Here was my original attempt.









You can see while it worked, the kind and sight ring were way too small to be really useful.









And at full "draw" distance.


----------



## Aussie Allan In Thailand (Jan 28, 2013)

Yes I can see the issue there at full draw.

However for good shooters, who aim as they draw, know their ballistics for various shot weights from many hours of practice.

Therefore do not take the time to pause to "aim"; and release smoothly in min. time.

It would be of little use.

Having said that however, for beginners or intermediate shooters; I can foresee it being a HUGE advantage.

Therefore by all means keep up the excellent work you are doing Sir.

Cheers Allan


----------



## GrayWolf (May 14, 2012)

I like this idea....a lot! The different 'pins' allow for small adjustments and that is usually all that is needed. Now...if that could be put together with a TTF flatband shooter I might be able to hit something .

Todd


----------



## Metropolicity (Aug 22, 2013)

GrayWolf said:


> I like this idea....a lot! The different 'pins' allow for small adjustments and that is usually all that is needed. Now...if that could be put together with a TTF flatband shooter I might be able to hit something .
> 
> Todd


The problem with that is it's really hard to incorporate the sight AND flat bands without some clever tying. Just the geometry would put the sight way to high to be of any use really unless you are shooting REALLY close distances.

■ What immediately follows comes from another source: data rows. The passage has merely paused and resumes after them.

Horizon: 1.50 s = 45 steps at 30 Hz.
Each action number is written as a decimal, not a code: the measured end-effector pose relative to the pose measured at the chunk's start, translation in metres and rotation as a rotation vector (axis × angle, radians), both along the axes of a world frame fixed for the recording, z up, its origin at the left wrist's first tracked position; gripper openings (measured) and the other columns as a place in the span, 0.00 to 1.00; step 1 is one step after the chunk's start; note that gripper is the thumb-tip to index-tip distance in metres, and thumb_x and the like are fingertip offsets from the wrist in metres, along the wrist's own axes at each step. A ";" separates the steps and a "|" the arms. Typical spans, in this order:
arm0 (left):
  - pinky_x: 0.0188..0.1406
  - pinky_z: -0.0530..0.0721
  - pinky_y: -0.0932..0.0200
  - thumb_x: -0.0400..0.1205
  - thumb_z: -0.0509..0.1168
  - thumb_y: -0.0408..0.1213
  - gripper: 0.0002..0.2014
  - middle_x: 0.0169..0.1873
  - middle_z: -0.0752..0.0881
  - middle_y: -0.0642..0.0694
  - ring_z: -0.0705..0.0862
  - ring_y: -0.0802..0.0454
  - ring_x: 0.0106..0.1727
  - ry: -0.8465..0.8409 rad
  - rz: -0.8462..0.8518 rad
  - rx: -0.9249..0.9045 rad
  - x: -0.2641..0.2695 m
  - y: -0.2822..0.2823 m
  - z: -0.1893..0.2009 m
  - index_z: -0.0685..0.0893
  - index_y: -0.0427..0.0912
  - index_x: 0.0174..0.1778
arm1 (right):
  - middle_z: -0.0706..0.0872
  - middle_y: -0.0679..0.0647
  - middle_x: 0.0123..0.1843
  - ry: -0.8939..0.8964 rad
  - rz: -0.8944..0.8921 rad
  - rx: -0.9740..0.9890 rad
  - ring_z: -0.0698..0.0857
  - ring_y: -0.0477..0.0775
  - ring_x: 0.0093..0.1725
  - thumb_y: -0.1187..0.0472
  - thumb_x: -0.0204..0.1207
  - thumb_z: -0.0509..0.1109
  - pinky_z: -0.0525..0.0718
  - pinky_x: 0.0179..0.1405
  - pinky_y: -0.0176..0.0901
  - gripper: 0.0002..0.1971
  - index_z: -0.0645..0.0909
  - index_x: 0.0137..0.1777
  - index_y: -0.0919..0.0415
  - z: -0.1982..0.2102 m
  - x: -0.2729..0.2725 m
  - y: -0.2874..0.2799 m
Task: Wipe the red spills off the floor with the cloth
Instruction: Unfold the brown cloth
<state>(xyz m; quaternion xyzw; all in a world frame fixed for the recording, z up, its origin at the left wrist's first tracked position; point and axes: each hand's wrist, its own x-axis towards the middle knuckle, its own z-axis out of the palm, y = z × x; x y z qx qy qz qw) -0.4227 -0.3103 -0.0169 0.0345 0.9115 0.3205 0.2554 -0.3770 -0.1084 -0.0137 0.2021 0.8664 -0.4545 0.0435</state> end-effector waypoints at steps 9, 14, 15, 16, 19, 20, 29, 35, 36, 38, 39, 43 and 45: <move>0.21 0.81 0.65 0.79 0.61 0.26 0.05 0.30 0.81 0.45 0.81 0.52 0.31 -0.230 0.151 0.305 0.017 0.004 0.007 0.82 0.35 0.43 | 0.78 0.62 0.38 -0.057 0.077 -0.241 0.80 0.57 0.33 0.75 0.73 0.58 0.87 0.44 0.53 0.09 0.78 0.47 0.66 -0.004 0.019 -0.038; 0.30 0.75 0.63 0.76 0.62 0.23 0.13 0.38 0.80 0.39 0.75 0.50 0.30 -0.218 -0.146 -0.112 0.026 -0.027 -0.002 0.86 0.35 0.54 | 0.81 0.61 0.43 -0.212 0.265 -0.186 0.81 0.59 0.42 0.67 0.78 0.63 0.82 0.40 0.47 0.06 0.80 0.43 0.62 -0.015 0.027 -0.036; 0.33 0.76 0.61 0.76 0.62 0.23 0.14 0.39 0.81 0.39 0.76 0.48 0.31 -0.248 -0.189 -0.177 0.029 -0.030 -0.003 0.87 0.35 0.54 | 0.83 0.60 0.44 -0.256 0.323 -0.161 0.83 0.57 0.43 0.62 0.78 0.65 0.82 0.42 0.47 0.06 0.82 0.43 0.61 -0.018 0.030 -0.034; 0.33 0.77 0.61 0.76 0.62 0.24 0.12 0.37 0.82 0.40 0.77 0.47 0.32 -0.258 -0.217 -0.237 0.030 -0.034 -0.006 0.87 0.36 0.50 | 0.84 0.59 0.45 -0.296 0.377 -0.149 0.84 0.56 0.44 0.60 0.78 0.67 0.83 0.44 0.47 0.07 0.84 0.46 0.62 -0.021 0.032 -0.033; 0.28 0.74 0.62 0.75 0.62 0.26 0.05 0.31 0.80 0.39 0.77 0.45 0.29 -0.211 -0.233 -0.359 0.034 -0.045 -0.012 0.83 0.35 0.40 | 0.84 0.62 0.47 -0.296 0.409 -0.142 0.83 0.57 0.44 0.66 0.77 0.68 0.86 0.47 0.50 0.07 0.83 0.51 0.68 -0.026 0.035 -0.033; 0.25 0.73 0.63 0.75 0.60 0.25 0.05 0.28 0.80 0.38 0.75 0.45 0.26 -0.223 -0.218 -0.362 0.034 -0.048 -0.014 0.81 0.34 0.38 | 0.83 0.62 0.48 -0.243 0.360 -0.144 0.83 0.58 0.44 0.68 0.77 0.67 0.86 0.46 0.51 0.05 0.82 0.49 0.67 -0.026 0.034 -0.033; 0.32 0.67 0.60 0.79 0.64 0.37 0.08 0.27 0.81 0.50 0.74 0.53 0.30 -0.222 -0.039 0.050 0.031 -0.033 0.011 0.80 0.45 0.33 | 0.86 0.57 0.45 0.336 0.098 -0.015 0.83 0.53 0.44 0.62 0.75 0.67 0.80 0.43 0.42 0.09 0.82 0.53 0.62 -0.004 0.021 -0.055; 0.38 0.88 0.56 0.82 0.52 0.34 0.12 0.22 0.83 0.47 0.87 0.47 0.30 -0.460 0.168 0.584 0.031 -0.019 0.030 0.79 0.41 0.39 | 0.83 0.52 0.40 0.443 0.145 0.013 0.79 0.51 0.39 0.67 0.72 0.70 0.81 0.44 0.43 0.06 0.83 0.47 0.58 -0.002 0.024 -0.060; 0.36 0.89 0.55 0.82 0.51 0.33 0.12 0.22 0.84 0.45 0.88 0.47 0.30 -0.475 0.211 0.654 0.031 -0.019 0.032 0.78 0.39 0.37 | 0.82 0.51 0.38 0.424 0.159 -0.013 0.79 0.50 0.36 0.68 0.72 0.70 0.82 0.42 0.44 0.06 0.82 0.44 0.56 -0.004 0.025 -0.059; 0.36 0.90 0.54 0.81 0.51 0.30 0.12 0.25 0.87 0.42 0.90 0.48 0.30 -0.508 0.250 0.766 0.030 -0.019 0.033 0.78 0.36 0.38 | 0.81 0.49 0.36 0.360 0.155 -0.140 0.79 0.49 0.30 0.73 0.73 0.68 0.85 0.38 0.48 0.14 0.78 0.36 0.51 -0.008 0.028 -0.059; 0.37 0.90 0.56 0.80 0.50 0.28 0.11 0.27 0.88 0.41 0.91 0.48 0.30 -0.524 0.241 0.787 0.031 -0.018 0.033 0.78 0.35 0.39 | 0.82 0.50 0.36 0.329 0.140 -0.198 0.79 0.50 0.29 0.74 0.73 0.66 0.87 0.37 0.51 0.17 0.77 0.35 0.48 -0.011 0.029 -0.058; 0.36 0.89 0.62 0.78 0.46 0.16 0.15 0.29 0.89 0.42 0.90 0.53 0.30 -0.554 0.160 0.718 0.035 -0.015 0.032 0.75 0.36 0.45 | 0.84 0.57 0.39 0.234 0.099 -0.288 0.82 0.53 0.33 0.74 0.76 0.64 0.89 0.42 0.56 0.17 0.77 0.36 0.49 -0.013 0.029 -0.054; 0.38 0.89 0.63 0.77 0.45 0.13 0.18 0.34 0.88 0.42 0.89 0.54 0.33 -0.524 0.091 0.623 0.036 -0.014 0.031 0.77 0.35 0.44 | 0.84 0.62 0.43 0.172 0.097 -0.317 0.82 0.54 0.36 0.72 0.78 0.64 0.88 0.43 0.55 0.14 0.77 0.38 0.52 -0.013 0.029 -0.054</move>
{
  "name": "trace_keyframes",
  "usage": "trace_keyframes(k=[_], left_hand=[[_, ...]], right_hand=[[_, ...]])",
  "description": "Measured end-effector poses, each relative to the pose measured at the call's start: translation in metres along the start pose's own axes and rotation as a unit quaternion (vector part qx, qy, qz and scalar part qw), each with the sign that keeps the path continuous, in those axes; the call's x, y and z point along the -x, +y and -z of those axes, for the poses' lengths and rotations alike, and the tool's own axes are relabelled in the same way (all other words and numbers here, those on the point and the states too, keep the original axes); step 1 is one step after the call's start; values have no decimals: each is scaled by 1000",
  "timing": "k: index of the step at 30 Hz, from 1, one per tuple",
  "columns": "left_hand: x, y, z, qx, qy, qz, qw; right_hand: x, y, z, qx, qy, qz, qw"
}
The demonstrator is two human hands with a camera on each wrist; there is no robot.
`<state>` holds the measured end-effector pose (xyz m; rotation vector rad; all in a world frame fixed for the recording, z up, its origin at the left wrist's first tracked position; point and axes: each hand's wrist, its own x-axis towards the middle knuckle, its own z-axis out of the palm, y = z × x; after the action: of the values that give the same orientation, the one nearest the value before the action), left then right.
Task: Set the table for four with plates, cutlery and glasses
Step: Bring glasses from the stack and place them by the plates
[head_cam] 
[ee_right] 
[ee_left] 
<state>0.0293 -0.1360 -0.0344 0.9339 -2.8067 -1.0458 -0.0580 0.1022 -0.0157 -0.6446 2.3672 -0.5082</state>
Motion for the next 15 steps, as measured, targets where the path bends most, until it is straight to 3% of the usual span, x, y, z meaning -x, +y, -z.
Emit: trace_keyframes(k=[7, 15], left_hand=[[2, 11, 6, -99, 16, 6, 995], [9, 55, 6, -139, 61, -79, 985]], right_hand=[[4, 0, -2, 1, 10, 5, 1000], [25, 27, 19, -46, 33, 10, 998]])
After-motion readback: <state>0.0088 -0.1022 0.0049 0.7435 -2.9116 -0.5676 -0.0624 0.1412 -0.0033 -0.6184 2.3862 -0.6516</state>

BUT that has never stopped me before, just gotta keep my brain gear going when working on other projects and we'll be cooking with theraband+TTF soon enough.

Come to think of it, maybe a clamp mechanism and the bands on the INSIDE of the fork and then the sight on the top.

For now, the simplicity of tubes will work great for this.


----------



## Metropolicity (Aug 22, 2013)

I had made a single pin, 1/2" laminated version of the sight ring and it worked really great. This lead me to believe that a nicer, 3/4 one with a better pin/pins would be the ticket.

Now that I think about it, since it'll be made from plexi, I maybe able to do more of a pin stack like on a bow sight.

The pins on this one will also be recessed and protected much better than this fragile pin the size of a toothpick.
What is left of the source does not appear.